What needs to be done:
Restate the listing below word for word.

Stored data:
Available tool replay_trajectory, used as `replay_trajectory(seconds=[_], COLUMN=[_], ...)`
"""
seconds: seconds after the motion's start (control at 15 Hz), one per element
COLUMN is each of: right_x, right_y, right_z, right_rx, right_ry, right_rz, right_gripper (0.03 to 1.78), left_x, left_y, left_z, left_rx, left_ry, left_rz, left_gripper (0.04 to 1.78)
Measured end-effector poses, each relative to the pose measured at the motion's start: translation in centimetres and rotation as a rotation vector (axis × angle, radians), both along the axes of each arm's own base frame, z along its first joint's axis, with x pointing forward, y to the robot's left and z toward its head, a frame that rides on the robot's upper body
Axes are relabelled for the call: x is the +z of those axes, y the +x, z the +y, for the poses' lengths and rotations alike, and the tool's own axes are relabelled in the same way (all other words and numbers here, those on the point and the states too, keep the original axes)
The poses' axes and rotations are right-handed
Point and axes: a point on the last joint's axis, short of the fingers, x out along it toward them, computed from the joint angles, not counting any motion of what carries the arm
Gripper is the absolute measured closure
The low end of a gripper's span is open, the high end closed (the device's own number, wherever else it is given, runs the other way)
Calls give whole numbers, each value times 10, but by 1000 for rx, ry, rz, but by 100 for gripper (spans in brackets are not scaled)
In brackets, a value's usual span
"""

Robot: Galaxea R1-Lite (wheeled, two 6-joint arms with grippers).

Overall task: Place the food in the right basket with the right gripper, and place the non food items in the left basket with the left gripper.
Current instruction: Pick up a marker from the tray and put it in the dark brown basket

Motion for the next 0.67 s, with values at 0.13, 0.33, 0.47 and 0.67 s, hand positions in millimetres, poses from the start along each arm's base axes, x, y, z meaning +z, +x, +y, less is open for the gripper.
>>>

Output for this exercise:
Available tool replay_trajectory, used as `replay_trajectory(seconds=[_], COLUMN=[_], ...)`
"""
seconds: seconds after the motion's start (control at 15 Hz), one per element
COLUMN is each of: right_x, right_y, right_z, right_rx, right_ry, right_rz, right_gripper (0.03 to 1.78), left_x, left_y, left_z, left_rx, left_ry, left_rz, left_gripper (0.04 to 1.78)
Measured end-effector poses, each relative to the pose measured at the motion's start: translation in centimetres and rotation as a rotation vector (axis × angle, radians), both along the axes of each arm's own base frame, z along its first joint's axis, with x pointing forward, y to the robot's left and z toward its head, a frame that rides on the robot's upper body
Axes are relabelled for the call: x is the +z of those axes, y the +x, z the +y, for the poses' lengths and rotations alike, and the tool's own axes are relabelled in the same way (all other words and numbers here, those on the point and the states too, keep the original axes)
The poses' axes and rotations are right-handed
Point and axes: a point on the last joint's axis, short of the fingers, x out along it toward them, computed from the joint angles, not counting any motion of what carries the arm
Gripper is the absolute measured closure
The low end of a gripper's span is open, the high end closed (the device's own number, wherever else it is given, runs the other way)
Calls give whole numbers, each value times 10, but by 1000 for rx, ry, rz, but by 100 for gripper (spans in brackets are not scaled)
In brackets, a value's usual span
"""

Robot: Galaxea R1-Lite (wheeled, two 6-joint arms with grippers).

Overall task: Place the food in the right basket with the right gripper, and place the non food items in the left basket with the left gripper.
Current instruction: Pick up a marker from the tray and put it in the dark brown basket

Motion for the next 0.67 s, with values at 0.13, 0.33, 0.47 and 0.67 s, hand positions in millimetres, poses from the start along each arm's base axes, x, y, z meaning +z, +x, +y, less is open for the gripper.
>>>

No more output is needed.